O Ministério Público protocolou, ontem, a denúncia contra Neviton Pretty Caetano e mais cinco pessoas, cujos nomes não foram divulgados. A denúncia se refere somente ao caso em que Neviton é acusado de extorquir um diretor da empresa Spaipa, em R$ 300 mil. De acordo com a Promotoria de Investigação Criminal (PIC), nos próximos dias serão oferecidas mais duas denúncias contra ele, que já estão em fase final.

 

Uma delas envolve o caso de extorsão contra o proprietário de uma mina de ouro, em Campo Largo, e contra uma imobiliária. A advogada Andrezza Maria Beltoni, 28 anos, chefe do departamento jurídico da empresa Vera Cruz Empreendimentos, de propriedade de Neviton, está presa preventivamente por envolvimento no caso da mina de ouro.

 

Nessa primeira fase, Neviton e as outras cinco pessoas foram denunciadas por extorsão, cárcere privado e atentado violento ao pudor. Neviton ainda irá responder por porte ilegal de arma.

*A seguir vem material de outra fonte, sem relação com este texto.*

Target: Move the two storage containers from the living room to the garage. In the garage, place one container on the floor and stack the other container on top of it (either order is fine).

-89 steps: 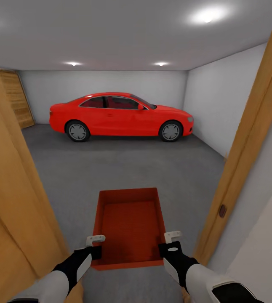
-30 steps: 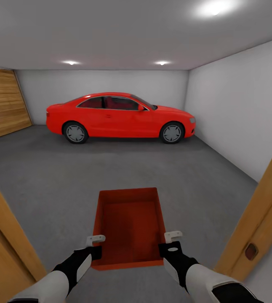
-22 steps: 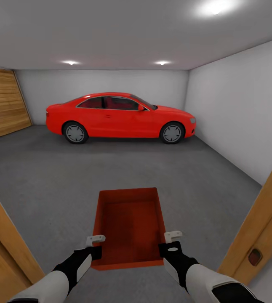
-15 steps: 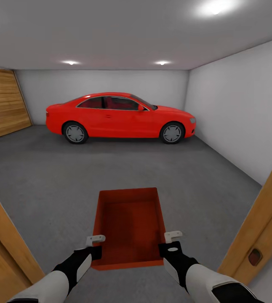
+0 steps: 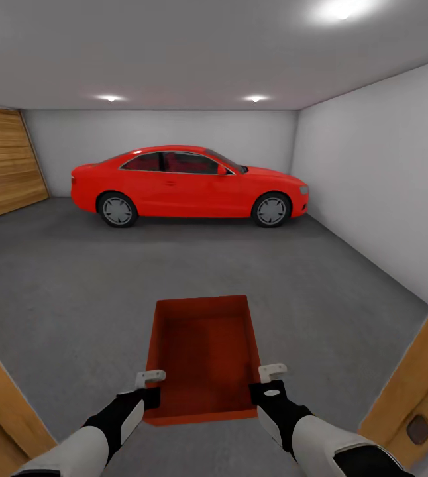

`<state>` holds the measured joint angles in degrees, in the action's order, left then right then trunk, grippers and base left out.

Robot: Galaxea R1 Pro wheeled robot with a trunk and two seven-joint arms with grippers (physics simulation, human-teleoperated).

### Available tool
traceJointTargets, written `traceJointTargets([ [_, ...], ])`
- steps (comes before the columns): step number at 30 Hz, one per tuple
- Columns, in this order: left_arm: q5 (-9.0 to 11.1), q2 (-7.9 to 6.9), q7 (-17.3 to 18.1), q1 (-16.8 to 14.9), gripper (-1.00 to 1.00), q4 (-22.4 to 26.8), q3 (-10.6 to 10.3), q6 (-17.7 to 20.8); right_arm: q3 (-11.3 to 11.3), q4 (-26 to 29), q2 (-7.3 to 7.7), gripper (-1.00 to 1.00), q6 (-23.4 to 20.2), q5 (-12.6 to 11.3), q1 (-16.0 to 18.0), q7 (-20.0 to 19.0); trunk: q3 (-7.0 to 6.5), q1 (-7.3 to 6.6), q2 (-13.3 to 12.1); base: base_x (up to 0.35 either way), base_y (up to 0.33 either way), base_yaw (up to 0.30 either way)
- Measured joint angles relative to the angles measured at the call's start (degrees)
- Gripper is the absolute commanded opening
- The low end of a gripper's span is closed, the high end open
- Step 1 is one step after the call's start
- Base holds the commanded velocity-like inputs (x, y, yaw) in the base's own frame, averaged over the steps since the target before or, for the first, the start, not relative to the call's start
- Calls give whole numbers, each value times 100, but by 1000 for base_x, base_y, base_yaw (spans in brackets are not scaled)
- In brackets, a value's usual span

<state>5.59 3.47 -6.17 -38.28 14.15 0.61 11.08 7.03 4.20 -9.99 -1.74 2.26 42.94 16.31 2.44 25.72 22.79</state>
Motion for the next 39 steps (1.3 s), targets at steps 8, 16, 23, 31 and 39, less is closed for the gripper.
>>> traceJointTargets([
  [8, -3, 0, 2, 0, -100, -3, 4, -4, -3, 0, 0, -100, 1, 5, 0, 0, 0, 0, 0, 321, 0, 0],
  [16, -2, 0, 2, 0, -100, -5, 4, -7, -2, 1, 0, -100, 0, 6, 0, 0, 0, 0, 0, 322, 0, 0],
  [23, -1, 0, 2, 0, -100, -4, 3, -6, -3, 1, 0, -100, 1, 6, 0, -1, 0, 0, 0, 322, 0, 0],
  [31, -3, 0, 2, 0, -100, -2, 4, -4, -4, 1, 0, -100, 1, 5, 0, 0, 0, 0, 0, 322, 0, 0],
  [39, -3, 0, 2, 0, -100, -3, 3, -6, -3, 1, 0, -100, 2, 5, 0, 0, 0, 0, 0, 322, 0, 0],
])
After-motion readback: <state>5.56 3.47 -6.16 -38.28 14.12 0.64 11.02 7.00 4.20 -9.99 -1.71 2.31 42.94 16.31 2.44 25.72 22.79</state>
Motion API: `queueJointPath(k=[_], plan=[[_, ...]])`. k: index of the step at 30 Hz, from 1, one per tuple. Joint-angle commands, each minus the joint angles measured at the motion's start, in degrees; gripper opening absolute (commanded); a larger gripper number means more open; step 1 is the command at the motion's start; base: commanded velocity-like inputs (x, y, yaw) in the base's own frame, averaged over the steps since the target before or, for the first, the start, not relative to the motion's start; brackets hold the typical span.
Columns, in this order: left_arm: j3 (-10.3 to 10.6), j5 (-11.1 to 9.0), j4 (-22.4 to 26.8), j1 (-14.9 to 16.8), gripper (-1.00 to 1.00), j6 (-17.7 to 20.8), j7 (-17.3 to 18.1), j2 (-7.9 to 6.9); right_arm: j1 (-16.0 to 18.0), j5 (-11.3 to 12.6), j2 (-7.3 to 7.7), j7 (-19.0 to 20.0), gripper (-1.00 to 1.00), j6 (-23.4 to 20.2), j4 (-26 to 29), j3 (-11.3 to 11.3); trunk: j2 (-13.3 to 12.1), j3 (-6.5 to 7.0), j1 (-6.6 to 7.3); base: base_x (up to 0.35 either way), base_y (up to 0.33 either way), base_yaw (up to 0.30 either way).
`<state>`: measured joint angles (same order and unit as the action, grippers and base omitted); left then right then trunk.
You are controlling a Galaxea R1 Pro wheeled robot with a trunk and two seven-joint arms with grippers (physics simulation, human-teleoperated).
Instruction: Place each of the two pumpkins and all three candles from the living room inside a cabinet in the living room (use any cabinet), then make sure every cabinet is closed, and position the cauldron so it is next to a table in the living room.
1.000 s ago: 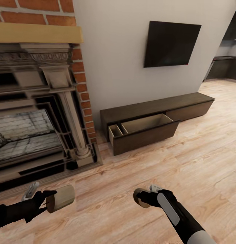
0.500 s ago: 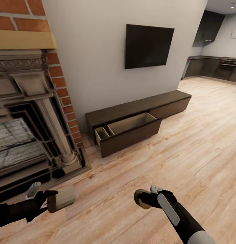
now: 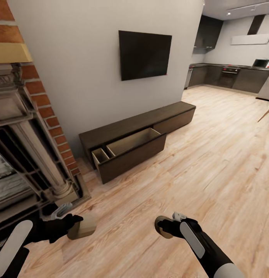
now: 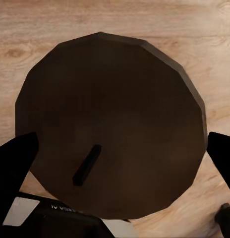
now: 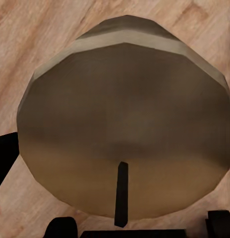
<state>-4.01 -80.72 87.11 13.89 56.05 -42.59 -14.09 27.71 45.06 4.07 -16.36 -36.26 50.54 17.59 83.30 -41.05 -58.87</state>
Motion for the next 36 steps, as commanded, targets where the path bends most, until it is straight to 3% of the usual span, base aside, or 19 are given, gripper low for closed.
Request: queueJointPath(k=[1, 5, 8, 9, 11, 15, 20, 22, 25, 28, 36], plan=[[0.1, 0.64, 0.02, 0.29, -1.0, 0.03, -0.61, 0.61, 0.05, 0.75, 0.06, -0.51, -1.0, 0.1, -0.18, 0.26, -0.38, 0.14, 0.23, 0.0, 0.0, -0.29], [0.65, 6.12, -3.59, 2.04, -1.0, 0.05, -0.52, 2.34, 0.06, 0.72, 0.13, -0.29, -1.0, 0.25, -0.63, 0.31, -1.99, 0.86, 1.11, 0.0, 0.0, -0.29], [4.01, 11.23, -10.0, 3.32, -1.0, -1.49, -0.33, 2.67, 0.07, 0.37, 0.14, -0.14, -1.0, 3.08, -1.21, 0.35, -3.19, 1.39, 1.77, 0.0, 0.0, -0.29], [5.04, 13.92, -12.44, 3.72, -1.0, -3.9, -0.03, 2.71, 0.05, 0.25, 0.13, -0.11, -1.0, 4.6, -2.31, 0.39, -3.59, 1.57, 1.99, 0.0, 0.0, -0.29], [6.11, 16.84, -15.18, 4.11, -1.0, -6.99, 0.39, 3.03, 0.02, 0.17, 0.14, -0.09, -1.0, 5.67, -3.25, 0.41, -4.39, 1.93, 2.43, 0.0, 0.0, -0.29], [9.95, 19.91, -19.48, 4.34, -1.0, -10.41, 1.83, 4.58, 0.04, 0.2, 0.14, -0.18, -1.0, 6.54, -4.41, 0.43, -6.0, 2.65, 3.3, 0.0, 0.0, -0.29], [16.71, 26.97, -27.19, 4.49, -1.0, -23.45, 4.85, 5.61, -0.02, 0.21, 0.12, -0.17, -1.0, 9.78, -7.24, 0.43, -8.0, 3.55, 4.4, 0.0, 0.0, -0.29], [18.15, 29.23, -28.46, 4.54, -1.0, -25.97, 7.32, 6.62, -0.02, 0.21, 0.13, -0.16, -1.0, 10.84, -7.69, 0.43, -8.81, 3.91, 4.84, 0.0, 0.0, -0.29], [18.97, 31.82, -30.09, 4.56, -1.0, -27.71, 9.42, 8.64, -0.02, 0.21, 0.14, -0.29, -1.0, 11.44, -8.03, 0.43, -10.01, 4.45, 5.5, 0.0, 0.0, -0.29], [19.17, 34.58, -32.43, 4.56, -1.0, -28.52, 10.31, 9.66, -0.02, 0.21, 0.15, -0.31, -1.0, 11.66, -8.28, 0.43, -11.21, 4.98, 6.16, 0.0, 0.0, -0.29], [19.85, 35.05, -34.91, 4.57, -1.0, -31.6, 10.6, 10.65, -0.02, 0.18, 0.15, -0.19, -1.0, 11.84, -8.51, 0.43, -14.42, 6.42, 7.92, 0.0, 0.0, -0.29]])
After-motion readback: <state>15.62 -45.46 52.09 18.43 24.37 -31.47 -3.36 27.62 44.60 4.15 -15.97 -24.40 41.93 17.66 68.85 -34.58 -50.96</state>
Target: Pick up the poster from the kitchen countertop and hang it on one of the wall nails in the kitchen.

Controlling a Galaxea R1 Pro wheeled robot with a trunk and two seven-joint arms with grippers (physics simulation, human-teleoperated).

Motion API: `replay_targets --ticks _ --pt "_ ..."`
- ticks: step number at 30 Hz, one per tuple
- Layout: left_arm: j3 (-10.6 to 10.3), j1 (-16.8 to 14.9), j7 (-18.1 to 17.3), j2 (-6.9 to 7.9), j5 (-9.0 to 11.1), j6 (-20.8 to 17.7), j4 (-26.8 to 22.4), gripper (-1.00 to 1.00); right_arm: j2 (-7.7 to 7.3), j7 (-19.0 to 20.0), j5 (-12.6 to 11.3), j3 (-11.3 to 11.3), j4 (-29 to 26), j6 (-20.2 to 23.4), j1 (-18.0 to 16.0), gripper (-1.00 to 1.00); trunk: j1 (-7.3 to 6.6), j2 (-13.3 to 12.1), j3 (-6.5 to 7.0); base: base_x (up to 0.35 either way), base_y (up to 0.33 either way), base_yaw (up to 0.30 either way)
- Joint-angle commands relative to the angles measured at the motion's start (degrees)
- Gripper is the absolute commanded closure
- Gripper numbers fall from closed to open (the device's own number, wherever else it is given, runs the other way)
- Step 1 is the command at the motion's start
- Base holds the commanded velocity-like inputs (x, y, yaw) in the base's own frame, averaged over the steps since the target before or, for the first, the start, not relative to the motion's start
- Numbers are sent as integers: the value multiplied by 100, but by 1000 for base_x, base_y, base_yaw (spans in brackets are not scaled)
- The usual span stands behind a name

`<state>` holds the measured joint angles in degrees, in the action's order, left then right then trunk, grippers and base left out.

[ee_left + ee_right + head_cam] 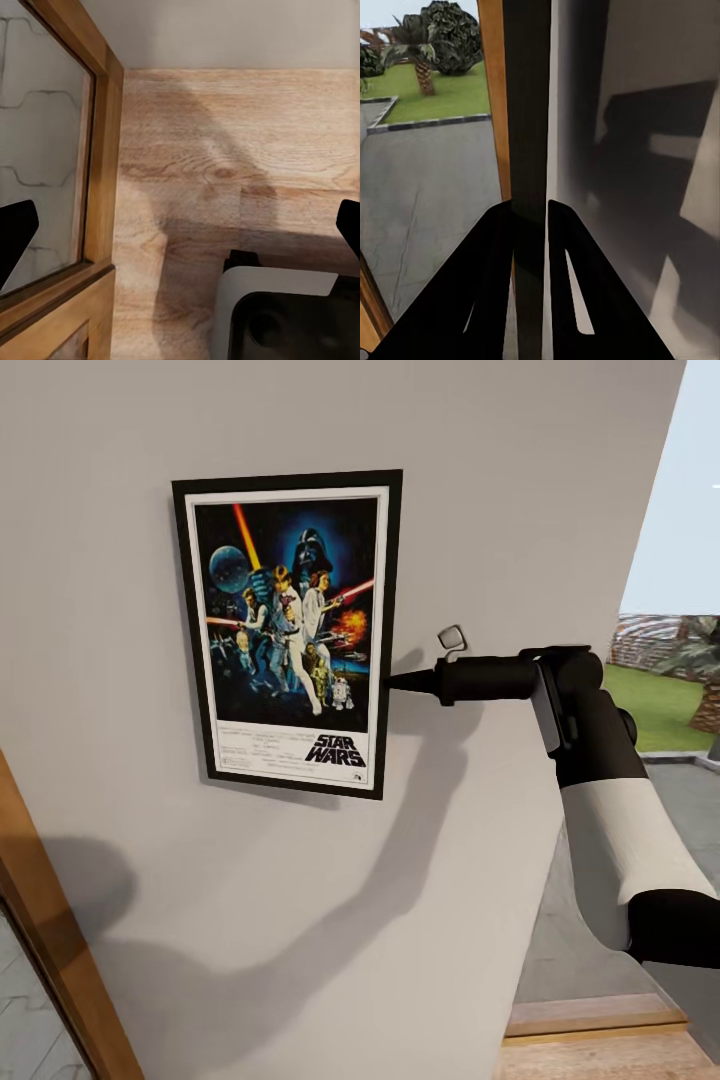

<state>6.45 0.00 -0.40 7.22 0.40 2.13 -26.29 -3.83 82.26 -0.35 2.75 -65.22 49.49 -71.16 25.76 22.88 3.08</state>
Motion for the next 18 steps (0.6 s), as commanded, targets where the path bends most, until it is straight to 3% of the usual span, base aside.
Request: replay_targets --ticks 1,18 --pt "10 0 -4 -2 4 13 1 -100 -4 27 -8 6 0 79 -3 100 2 4 -2 0 4 0" --pt "9 0 -4 -2 4 15 -5 -100 -4 27 -8 6 0 79 -2 100 2 4 -2 0 30 0"
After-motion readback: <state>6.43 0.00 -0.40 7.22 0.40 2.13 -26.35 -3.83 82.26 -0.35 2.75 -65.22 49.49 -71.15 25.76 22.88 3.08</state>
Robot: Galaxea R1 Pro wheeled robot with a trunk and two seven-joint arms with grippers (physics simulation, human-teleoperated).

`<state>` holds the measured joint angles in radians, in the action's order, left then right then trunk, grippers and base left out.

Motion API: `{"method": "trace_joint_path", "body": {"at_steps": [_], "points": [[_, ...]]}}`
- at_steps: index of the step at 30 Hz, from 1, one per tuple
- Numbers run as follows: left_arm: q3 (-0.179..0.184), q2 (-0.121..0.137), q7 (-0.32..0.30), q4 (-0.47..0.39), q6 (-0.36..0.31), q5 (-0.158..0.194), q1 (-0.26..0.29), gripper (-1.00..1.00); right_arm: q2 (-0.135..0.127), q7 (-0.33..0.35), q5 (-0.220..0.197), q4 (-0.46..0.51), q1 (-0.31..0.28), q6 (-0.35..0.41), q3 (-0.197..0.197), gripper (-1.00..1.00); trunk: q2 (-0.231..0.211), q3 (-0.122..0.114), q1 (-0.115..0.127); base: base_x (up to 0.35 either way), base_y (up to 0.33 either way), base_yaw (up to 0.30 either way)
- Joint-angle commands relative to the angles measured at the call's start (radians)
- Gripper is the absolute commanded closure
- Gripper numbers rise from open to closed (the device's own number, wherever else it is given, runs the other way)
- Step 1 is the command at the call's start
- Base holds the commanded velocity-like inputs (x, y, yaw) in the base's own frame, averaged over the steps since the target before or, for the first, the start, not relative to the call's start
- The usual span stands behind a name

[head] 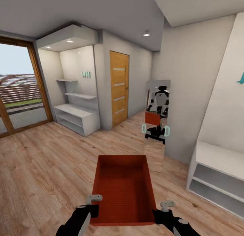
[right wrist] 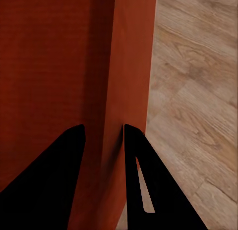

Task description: Move the two storage containers from the living room to the garage. In the garage, place one container on the floor and stack the other container on top of it (either order is fine).

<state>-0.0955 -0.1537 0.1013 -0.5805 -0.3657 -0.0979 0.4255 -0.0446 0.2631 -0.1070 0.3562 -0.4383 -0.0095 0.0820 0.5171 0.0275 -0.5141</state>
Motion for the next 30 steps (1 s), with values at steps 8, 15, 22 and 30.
{"method": "trace_joint_path", "body": {"at_steps": [8, 15, 22, 30], "points": [[-0.067, -0.001, 0.003, -0.005, -0.007, -0.036, 0.002, 1.0, -0.001, 0.002, -0.013, 0.0, 0.0, -0.001, 0.005, 1.0, 0.002, 0.002, -0.001, 0.328, 0.0, 0.002], [-0.067, -0.002, 0.003, -0.005, -0.007, -0.036, 0.002, 1.0, -0.001, 0.002, -0.013, 0.0, 0.0, -0.001, 0.005, 1.0, 0.002, 0.002, -0.001, 0.328, 0.0, 0.0], [-0.067, -0.003, 0.003, -0.004, -0.007, -0.036, 0.001, 1.0, -0.001, 0.002, -0.013, 0.0, 0.0, -0.001, 0.005, 1.0, 0.002, 0.002, -0.001, 0.327, 0.0, 0.0], [-0.067, -0.003, 0.003, -0.004, -0.007, -0.036, 0.001, 1.0, -0.001, 0.002, -0.013, 0.0, 0.0, -0.001, 0.005, 1.0, 0.002, 0.002, -0.001, 0.327, 0.0, 0.154]]}}
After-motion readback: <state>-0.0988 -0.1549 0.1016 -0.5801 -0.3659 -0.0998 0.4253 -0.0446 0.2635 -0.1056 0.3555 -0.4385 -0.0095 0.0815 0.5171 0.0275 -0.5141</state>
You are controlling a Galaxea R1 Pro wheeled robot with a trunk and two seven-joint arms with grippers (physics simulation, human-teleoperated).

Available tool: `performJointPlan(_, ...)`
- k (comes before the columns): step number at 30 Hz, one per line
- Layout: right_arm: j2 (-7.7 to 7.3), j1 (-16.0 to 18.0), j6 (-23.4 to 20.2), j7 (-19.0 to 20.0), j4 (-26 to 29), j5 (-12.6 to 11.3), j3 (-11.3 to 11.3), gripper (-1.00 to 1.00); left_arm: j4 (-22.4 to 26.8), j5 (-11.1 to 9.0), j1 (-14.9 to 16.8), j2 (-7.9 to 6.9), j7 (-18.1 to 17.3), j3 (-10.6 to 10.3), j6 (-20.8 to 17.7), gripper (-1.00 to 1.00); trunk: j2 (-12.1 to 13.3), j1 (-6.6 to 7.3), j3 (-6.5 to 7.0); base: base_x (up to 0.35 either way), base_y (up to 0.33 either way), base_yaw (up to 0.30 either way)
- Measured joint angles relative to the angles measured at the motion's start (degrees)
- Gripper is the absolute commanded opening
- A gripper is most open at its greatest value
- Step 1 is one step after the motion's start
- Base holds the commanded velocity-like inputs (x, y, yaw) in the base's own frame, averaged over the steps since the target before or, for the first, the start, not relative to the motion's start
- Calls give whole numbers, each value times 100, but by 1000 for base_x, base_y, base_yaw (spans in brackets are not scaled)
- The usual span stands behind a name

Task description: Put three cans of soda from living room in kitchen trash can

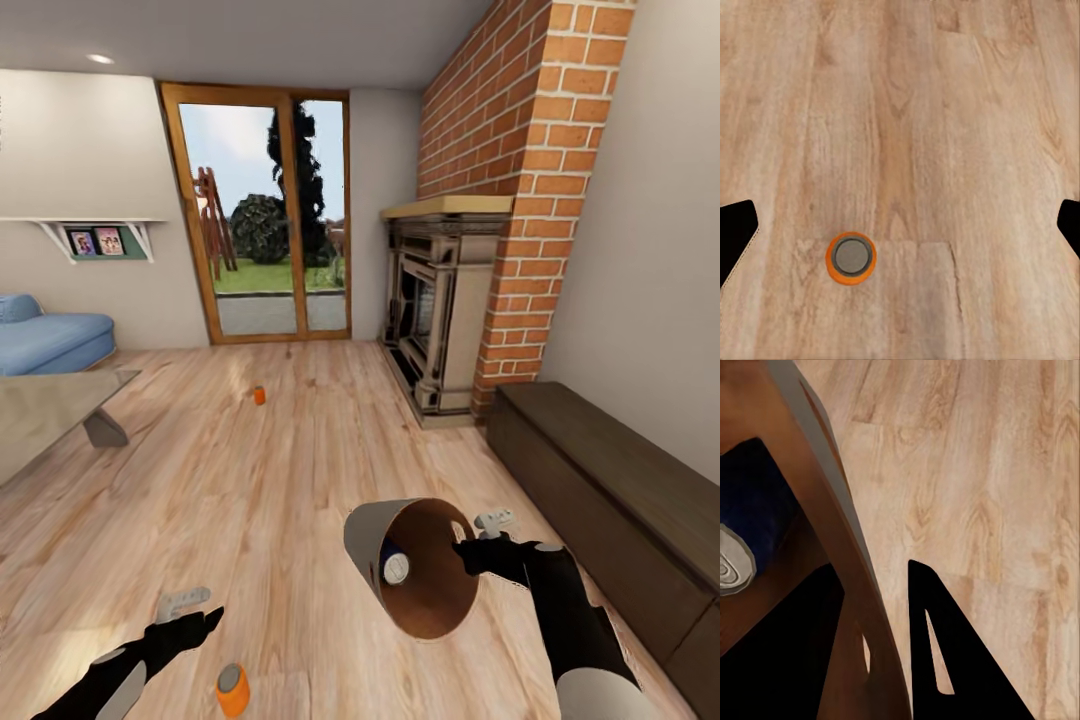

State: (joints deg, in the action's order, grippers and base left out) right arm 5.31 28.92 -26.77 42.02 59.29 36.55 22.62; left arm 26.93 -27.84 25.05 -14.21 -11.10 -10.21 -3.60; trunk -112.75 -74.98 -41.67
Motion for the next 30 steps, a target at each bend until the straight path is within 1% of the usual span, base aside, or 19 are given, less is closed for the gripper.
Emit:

Apesar do oferecimento da denúncia ter ocorrido ontem, a PIC informou que já surgiram novos fatos sobre o mesmo caso, que devem ser acrescidos no mesmo documento, inclusive nomes de outras pessoas, que também serão denunciadas.

 

Extorsão

 

Em março desse ano, a ex-namorada de um diretor da Spaipa procurou a TV Injustiça (site mantido por Neviton na Internet para denunciar pessoas que posteriormente eram vítimas de extorsão) para revelar supostas agressões sofridas durante uma briga do casal. A equipe de reportagem do site providenciou uma matéria com a denunciante e, de posse do material, passou a fazer chantagear o diretor, exigindo o pagamento de R$ 300 mil para retirar a denúncia da Internet. Foi por este crime que a prisão de Neviton foi decretada em 7 de maio último, ocasião em que foi preso no escritório da TV Injustiça e da Vera Cruz Empreendimentos, na Rua Ébano Pereira.

 

A polícia apreendeu uma fita de vídeo, produzida pelo próprio Neviton, que contém uma conversa com a ex-namorada do diretor da Spaipa. Na gravação, a moça pede para que a denúncia contra o ex-namorado seja retirada da internet, o que é negado por Neviton. A mulher ainda acusa Neviton de levá-la para uma chácara e um motel, onde tentou estuprá-la.

 

Novas vítimas

Pouco mais de 20 dias depois da prisão de Neviton, as vítimas continuam procurando a PIC e a Delegacia de Estelionato e Desvio de Cargas, para registrar queixas e saber  sobre o andamento das investigações. Cinco promotores estão trabalhando no caso para poder atender todas as vítimas.